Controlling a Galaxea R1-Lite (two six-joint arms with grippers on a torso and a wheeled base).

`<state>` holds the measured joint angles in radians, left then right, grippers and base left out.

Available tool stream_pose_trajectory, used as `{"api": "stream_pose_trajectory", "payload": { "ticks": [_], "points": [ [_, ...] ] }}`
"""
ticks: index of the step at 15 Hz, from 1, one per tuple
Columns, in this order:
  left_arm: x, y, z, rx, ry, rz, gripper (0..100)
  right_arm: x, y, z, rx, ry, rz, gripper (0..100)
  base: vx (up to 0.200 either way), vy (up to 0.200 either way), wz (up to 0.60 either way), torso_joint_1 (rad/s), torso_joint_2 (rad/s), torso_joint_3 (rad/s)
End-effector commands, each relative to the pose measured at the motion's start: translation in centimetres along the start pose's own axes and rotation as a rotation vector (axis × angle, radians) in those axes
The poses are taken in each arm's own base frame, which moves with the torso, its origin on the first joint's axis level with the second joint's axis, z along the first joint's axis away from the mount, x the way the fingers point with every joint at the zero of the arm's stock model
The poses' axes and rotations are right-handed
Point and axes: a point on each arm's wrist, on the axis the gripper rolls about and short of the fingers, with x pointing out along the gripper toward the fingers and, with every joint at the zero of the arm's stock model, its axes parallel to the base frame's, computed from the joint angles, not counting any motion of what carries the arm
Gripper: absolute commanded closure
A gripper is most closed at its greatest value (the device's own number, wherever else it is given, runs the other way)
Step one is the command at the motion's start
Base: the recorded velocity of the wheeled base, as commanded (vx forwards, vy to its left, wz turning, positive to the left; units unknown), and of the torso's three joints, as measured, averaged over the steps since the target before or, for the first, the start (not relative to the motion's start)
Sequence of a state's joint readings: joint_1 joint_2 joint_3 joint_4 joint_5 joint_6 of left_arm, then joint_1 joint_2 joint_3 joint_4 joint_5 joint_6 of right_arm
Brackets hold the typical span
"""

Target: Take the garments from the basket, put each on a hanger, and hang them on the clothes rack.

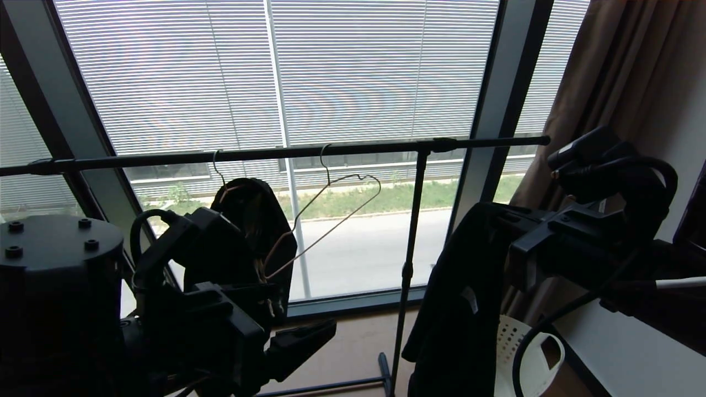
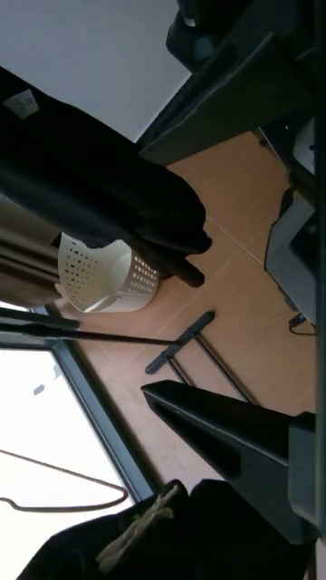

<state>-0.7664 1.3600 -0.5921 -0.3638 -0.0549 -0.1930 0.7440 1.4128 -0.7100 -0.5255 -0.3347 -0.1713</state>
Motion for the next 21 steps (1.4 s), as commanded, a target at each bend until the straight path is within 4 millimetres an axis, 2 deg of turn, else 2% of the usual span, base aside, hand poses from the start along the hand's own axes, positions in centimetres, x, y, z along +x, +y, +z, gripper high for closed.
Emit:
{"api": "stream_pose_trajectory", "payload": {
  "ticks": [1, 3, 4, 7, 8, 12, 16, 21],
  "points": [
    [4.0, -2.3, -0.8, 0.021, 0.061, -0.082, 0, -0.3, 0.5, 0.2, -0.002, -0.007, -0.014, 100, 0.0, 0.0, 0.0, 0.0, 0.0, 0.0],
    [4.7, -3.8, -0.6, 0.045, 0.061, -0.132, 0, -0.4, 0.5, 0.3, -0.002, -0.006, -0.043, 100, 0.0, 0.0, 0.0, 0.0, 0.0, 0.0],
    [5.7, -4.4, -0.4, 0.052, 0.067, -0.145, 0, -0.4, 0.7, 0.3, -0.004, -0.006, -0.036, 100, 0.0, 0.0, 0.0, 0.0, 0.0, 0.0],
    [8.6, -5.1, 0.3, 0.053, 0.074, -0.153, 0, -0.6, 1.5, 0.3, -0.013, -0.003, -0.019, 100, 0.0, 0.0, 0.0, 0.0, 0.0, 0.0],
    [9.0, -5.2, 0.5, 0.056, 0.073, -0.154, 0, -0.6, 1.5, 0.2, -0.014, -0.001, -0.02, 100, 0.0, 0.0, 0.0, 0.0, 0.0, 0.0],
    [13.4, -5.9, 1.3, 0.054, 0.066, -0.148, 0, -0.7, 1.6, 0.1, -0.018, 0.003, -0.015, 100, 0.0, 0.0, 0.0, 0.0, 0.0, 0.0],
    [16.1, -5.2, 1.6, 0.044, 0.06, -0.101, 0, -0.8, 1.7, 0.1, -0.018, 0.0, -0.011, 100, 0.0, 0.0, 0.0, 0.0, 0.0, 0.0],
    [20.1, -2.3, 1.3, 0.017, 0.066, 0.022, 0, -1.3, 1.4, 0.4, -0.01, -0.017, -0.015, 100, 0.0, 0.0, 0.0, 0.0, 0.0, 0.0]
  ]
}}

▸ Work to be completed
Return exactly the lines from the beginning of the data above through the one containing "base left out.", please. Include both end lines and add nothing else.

▸ Problem solution
Controlling a Galaxea R1-Lite (two six-joint arms with grippers on a torso and a wheeled base).

`<state>` holds the measured joint angles in radians, left then right, grippers and base left out.

Nothing else is left to add to this answer.